- WHAT TO WORK ON -
This task calls for every line of the material to be output verbatim.
=== Begin Enclosure ===
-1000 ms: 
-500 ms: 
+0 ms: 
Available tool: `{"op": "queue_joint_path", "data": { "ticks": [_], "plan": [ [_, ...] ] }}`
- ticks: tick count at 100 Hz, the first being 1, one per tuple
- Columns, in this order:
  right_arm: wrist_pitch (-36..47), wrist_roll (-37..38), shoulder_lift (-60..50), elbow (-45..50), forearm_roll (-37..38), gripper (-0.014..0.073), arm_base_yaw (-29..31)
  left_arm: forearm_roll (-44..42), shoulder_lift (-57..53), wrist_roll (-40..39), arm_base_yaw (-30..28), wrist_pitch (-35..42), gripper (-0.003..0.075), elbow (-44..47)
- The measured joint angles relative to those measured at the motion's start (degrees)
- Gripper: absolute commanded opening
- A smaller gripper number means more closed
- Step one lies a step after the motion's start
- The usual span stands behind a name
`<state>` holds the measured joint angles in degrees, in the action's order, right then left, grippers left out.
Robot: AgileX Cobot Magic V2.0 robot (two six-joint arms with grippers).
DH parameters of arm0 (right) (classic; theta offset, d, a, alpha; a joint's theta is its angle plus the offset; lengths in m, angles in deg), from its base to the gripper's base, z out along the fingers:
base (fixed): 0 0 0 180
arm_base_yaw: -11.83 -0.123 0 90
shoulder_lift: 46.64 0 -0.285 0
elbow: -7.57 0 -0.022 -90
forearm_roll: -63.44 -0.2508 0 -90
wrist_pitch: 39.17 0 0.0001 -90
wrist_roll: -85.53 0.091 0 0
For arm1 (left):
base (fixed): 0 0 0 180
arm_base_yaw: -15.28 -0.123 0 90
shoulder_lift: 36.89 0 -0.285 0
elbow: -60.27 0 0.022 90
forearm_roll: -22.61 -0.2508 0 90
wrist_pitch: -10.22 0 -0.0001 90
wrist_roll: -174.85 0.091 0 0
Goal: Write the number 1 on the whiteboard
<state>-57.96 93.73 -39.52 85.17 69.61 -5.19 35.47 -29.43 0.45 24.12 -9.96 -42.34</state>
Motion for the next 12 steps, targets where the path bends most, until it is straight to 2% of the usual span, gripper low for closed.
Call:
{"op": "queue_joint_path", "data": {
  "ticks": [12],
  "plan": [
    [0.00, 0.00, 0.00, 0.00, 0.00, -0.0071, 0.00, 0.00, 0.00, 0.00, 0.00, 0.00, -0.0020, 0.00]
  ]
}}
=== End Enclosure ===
- ANSWER SPACE -
-1000 ms: 
-500 ms: 
+0 ms: 
Available tool: `{"op": "queue_joint_path", "data": { "ticks": [_], "plan": [ [_, ...] ] }}`
- ticks: tick count at 100 Hz, the first being 1, one per tuple
- Columns, in this order:
  right_arm: wrist_pitch (-36..47), wrist_roll (-37..38), shoulder_lift (-60..50), elbow (-45..50), forearm_roll (-37..38), gripper (-0.014..0.073), arm_base_yaw (-29..31)
  left_arm: forearm_roll (-44..42), shoulder_lift (-57..53), wrist_roll (-40..39), arm_base_yaw (-30..28), wrist_pitch (-35..42), gripper (-0.003..0.075), elbow (-44..47)
- The measured joint angles relative to those measured at the motion's start (degrees)
- Gripper: absolute commanded opening
- A smaller gripper number means more closed
- Step one lies a step after the motion's start
- The usual span stands behind a name
`<state>` holds the measured joint angles in degrees, in the action's order, right then left, grippers left out.
Robot: AgileX Cobot Magic V2.0 robot (two six-joint arms with grippers).
DH parameters of arm0 (right) (classic; theta offset, d, a, alpha; a joint's theta is its angle plus the offset; lengths in m, angles in deg), from its base to the gripper's base, z out along the fingers:
base (fixed): 0 0 0 180
arm_base_yaw: -11.83 -0.123 0 90
shoulder_lift: 46.64 0 -0.285 0
elbow: -7.57 0 -0.022 -90
forearm_roll: -63.44 -0.2508 0 -90
wrist_pitch: 39.17 0 0.0001 -90
wrist_roll: -85.53 0.091 0 0
For arm1 (left):
base (fixed): 0 0 0 180
arm_base_yaw: -15.28 -0.123 0 90
shoulder_lift: 36.89 0 -0.285 0
elbow: -60.27 0 0.022 90
forearm_roll: -22.61 -0.2508 0 90
wrist_pitch: -10.22 0 -0.0001 90
wrist_roll: -174.85 0.091 0 0
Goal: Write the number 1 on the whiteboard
<state>-57.96 93.73 -39.52 85.17 69.61 -5.19 35.47 -29.43 0.45 24.12 -9.96 -42.34</state>
Motion for the next 12 steps, targets where the path bends most, until it is straight to 2% of the usual span, gripper low for closed.
Call:
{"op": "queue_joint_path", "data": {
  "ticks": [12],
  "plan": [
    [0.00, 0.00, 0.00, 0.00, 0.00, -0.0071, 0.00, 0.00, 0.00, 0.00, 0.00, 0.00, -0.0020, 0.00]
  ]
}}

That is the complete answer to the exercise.